Going through the material underneath, give only the number of lines that contain "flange".

□ □ □ □

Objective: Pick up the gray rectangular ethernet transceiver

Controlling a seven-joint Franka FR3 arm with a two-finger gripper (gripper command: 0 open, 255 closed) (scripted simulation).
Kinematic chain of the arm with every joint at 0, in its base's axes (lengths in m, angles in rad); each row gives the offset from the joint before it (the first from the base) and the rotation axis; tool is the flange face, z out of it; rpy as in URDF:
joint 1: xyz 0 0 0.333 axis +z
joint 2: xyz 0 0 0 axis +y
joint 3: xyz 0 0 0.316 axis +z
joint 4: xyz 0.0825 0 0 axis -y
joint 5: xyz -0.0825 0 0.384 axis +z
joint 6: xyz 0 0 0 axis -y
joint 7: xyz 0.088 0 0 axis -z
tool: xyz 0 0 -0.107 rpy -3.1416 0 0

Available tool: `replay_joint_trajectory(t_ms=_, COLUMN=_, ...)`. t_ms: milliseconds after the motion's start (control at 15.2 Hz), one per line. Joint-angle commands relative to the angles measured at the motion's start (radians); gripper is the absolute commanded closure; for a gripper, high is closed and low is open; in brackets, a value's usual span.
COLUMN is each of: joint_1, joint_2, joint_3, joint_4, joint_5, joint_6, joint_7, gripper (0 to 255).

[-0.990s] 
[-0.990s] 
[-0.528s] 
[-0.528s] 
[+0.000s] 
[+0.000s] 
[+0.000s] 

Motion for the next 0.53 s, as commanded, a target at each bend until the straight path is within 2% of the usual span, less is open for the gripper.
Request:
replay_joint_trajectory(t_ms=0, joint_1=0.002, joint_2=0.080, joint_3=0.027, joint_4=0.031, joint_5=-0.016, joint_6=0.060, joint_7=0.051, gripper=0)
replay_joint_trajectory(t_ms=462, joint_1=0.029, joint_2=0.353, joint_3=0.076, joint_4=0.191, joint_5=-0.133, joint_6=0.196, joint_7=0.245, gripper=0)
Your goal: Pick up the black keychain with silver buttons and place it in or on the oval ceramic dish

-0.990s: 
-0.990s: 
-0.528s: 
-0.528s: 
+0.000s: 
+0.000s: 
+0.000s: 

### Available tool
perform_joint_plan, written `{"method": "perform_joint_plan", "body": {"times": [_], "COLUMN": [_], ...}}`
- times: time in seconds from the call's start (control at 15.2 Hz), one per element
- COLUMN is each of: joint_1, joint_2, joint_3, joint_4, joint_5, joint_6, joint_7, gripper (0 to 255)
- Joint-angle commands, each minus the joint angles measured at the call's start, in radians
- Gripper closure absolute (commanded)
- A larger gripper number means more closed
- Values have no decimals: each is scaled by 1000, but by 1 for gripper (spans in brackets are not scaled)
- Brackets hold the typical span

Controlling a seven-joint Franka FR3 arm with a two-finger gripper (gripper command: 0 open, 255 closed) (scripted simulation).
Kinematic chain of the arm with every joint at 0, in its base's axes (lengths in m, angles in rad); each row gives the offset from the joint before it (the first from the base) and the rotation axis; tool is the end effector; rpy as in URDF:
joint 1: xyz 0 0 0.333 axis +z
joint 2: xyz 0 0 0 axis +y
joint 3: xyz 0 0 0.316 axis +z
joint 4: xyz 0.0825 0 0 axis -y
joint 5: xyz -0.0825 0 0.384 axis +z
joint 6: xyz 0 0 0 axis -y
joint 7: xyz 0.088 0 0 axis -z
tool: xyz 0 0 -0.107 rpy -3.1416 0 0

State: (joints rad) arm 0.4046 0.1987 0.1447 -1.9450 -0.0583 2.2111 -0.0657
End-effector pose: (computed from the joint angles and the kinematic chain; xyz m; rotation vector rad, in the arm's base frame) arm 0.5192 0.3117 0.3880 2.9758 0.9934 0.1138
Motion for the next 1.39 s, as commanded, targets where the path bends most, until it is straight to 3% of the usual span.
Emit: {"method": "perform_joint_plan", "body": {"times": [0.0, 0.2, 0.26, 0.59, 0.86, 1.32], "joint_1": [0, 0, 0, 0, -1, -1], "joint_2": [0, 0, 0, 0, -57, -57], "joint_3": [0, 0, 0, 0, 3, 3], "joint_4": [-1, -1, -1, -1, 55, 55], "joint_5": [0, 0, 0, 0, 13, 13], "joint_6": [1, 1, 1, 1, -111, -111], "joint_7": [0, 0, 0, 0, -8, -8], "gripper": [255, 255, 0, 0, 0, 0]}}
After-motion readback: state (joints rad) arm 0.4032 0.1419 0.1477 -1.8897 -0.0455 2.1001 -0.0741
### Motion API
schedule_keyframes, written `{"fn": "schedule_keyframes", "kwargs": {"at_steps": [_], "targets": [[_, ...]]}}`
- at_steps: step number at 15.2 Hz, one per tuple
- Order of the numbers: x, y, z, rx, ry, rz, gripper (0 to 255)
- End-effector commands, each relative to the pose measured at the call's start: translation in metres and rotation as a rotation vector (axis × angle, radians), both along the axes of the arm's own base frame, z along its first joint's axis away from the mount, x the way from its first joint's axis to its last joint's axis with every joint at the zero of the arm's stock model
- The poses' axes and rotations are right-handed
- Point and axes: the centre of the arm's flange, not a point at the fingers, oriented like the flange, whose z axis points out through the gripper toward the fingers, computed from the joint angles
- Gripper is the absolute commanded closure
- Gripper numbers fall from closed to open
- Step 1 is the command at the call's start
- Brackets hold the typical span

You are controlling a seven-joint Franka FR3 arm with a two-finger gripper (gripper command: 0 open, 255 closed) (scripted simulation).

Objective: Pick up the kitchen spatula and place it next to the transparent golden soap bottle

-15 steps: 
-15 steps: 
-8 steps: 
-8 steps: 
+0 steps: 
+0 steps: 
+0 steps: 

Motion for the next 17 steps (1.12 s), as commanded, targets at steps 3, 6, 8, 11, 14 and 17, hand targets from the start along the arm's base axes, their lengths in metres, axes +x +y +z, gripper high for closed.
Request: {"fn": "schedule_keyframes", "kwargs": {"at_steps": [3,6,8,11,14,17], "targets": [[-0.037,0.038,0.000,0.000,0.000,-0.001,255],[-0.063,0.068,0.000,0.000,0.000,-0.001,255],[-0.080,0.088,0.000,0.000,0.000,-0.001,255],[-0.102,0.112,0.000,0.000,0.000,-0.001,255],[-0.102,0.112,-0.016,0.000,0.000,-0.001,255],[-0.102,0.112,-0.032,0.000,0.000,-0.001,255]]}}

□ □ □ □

== EXERCISE RESULT ==
2